→ YOUR OBJECTIVE: Scan the listing below for the word "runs" and copy every line where it occurs.

********************

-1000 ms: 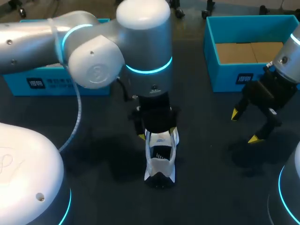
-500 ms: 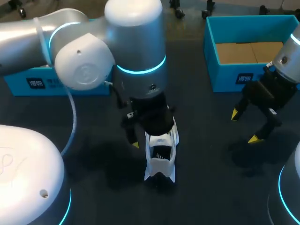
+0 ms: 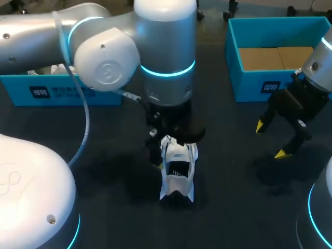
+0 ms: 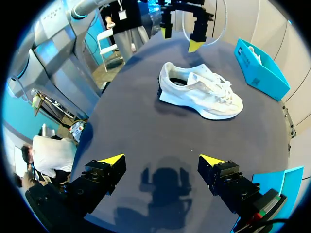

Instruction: Take the shoe out of the shoebox, open the shoe tongue, remove and reinsert the insole, then place the shoe into the shoebox

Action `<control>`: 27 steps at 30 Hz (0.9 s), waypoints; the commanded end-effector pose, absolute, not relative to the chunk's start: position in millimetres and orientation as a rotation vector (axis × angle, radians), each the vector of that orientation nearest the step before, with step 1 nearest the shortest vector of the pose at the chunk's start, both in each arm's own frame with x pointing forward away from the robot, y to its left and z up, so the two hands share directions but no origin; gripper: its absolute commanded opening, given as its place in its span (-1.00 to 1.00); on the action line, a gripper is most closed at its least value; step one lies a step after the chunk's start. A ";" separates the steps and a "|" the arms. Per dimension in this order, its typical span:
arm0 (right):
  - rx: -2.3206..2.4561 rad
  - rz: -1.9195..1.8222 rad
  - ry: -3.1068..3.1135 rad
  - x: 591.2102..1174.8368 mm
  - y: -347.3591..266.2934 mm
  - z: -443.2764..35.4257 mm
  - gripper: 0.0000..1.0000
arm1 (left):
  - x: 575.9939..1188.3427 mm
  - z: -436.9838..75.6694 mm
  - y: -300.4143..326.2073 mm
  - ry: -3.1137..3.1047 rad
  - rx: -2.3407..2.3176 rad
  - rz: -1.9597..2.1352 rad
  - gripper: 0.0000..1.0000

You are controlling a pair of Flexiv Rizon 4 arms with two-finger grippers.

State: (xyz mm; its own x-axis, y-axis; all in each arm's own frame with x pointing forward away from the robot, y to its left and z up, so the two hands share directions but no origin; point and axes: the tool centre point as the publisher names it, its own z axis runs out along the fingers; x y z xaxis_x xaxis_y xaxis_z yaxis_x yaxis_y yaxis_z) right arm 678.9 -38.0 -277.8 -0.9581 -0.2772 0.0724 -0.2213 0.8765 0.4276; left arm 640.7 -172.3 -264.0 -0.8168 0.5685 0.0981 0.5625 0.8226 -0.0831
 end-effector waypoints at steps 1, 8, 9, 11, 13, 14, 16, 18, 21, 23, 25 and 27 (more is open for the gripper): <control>0.389 -0.636 -2.916 679.0 -37.4 -278.5 1.00 | 631.9 -274.4 -177.4 -2.906 -0.399 0.075 1.00; 0.389 -0.636 -2.916 679.0 -37.4 -278.5 1.00 | 613.0 -290.3 -172.1 -2.968 -0.321 0.075 1.00; 0.389 -0.636 -2.916 679.0 -37.4 -278.5 1.00 | 611.8 -291.9 -171.8 -2.966 -0.322 0.076 1.00; 0.389 -0.636 -2.916 679.0 -37.4 -278.5 1.00 | 610.2 -298.6 -171.3 -2.989 -0.297 0.078 1.00; 0.389 -0.636 -2.916 679.0 -37.4 -278.5 1.00 | 609.6 -305.6 -171.9 -2.986 -0.298 0.083 1.00; 0.389 -0.636 -2.916 679.0 -37.4 -278.5 1.00 | 609.4 -307.8 -172.4 -2.989 -0.300 0.082 1.00; 0.389 -0.636 -2.916 679.0 -37.4 -278.5 1.00 | 608.2 -315.5 -174.2 -2.986 -0.325 0.079 1.00; 0.389 -0.636 -2.916 679.0 -37.4 -278.5 1.00 | 606.5 -324.8 -177.6 -2.991 -0.341 0.064 1.00; 0.389 -0.636 -2.916 679.0 -37.4 -278.5 1.00 | 604.8 -334.0 -180.1 -2.986 -0.351 0.067 1.00; 0.389 -0.636 -2.916 679.0 -37.4 -278.5 1.00 | 603.7 -339.6 -181.1 -2.988 -0.339 0.067 1.00; 0.389 -0.636 -2.916 679.0 -37.4 -278.5 1.00 | 601.8 -344.8 -183.0 -2.984 -0.343 0.075 1.00; 0.389 -0.636 -2.916 679.0 -37.4 -278.5 1.00 | 599.8 -350.9 -187.1 -2.995 -0.335 0.068 1.00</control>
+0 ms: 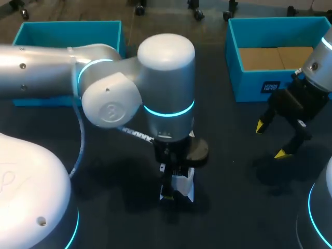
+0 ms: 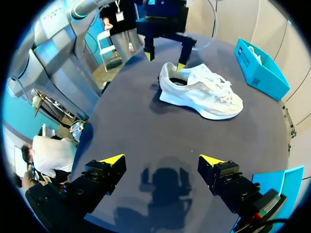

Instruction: Take the shoe out of the shoebox, open the shoe tongue, remove and reinsert the insole, then place the shoe into the shoebox

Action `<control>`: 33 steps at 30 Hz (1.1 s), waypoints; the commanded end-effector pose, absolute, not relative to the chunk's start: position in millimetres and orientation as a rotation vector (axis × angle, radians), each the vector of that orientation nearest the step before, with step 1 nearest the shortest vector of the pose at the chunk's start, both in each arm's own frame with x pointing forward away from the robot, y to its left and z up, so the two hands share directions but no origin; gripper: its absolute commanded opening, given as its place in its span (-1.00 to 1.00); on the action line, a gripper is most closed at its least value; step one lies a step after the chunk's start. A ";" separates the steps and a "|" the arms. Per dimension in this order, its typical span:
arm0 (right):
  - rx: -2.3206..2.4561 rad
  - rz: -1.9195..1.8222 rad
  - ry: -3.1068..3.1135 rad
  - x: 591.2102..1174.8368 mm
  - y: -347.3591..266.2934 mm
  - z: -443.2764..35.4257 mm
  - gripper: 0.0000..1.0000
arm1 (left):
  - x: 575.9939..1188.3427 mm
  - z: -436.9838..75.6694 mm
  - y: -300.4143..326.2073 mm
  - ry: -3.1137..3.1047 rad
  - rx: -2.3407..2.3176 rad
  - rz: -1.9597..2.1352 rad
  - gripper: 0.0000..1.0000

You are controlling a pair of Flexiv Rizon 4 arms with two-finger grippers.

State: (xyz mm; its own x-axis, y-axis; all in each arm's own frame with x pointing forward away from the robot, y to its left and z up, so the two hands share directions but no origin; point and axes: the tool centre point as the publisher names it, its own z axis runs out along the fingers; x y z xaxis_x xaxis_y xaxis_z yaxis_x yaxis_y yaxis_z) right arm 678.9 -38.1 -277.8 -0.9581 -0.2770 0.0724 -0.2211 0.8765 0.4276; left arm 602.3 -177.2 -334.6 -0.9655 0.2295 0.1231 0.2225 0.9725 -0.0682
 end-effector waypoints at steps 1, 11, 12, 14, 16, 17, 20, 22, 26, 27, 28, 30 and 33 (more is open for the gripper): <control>0.389 -0.636 -2.916 679.0 -37.4 -278.5 1.00 | 598.7 -354.5 -189.2 -3.004 -0.324 0.053 1.00; 0.389 -0.636 -2.916 679.0 -37.4 -278.5 1.00 | 593.6 -379.1 -194.1 -3.022 -0.277 0.046 1.00; 0.389 -0.636 -2.916 679.0 -37.4 -278.5 1.00 | 593.3 -380.0 -194.1 -3.027 -0.267 0.043 1.00; 0.389 -0.636 -2.916 679.0 -37.4 -278.5 1.00 | 593.4 -382.1 -193.9 -3.036 -0.245 0.044 1.00; 0.389 -0.636 -2.916 679.0 -37.4 -278.5 1.00 | 594.3 -384.1 -193.2 -3.032 -0.232 0.051 1.00; 0.389 -0.636 -2.916 679.0 -37.4 -278.5 1.00 | 595.1 -385.5 -192.8 -3.039 -0.208 0.054 0.94; 0.389 -0.636 -2.916 679.0 -37.4 -278.5 1.00 | 596.5 -388.3 -191.8 -3.041 -0.193 0.047 0.49; 0.389 -0.636 -2.916 679.0 -37.4 -278.5 1.00 | 596.5 -389.6 -191.0 -3.042 -0.189 0.041 -0.21; 0.389 -0.636 -2.916 679.0 -37.4 -278.5 1.00 | 596.2 -391.7 -190.1 -3.054 -0.173 0.018 -1.00; 0.389 -0.636 -2.916 679.0 -37.4 -278.5 1.00 | 596.1 -392.4 -190.0 -3.060 -0.166 0.011 -1.00; 0.389 -0.636 -2.916 679.0 -37.4 -278.5 1.00 | 596.1 -392.5 -190.0 -3.060 -0.165 0.011 -1.00; 0.389 -0.636 -2.916 679.0 -37.4 -278.5 1.00 | 596.3 -392.5 -189.5 -3.059 -0.162 0.009 -1.00; 0.389 -0.636 -2.916 679.0 -37.4 -278.5 1.00 | 595.5 -390.1 -188.0 -3.056 -0.159 0.004 -1.00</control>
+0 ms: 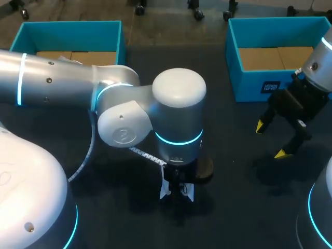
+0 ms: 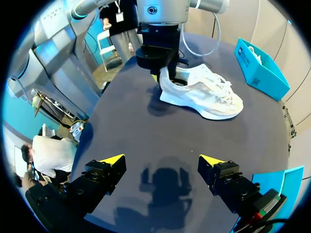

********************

→ ANSWER AREA:
State: (xyz mm; its own x-axis, y-axis; all in each arm's own frame with x pointing forward away from the robot, y to its left and z up, so the two hands share directions but no origin; point and axes: the tool centre point as the publisher names it, its own z axis runs out along the fingers; x y z xaxis_x xaxis_y xaxis_z yaxis_x yaxis_y yaxis_z) right arm 678.9 -38.0 -277.8 -0.9581 -0.2772 0.0724 -0.2213 0.8765 0.4276; left arm 640.7 -172.3 -264.0 -0.8168 0.5685 0.0981 0.5625 0.8226 -0.0831
State: (xyz mm; its own x-axis, y-axis; all in each arm's own frame with x pointing forward away from the robot, y to its left and z up, so the two hands share directions but no origin; point and axes: the tool centre point as the publisher names it, its own z axis runs out along the fingers; x y z xaxis_x xaxis_y xaxis_z yaxis_x yaxis_y yaxis_z) right arm 678.9 -38.1 -277.8 -0.9581 -0.2770 0.0724 -0.2211 0.8765 0.4276; left arm 602.3 -177.2 -334.6 -0.9655 0.2295 0.1231 0.2225 0.9725 -0.0682

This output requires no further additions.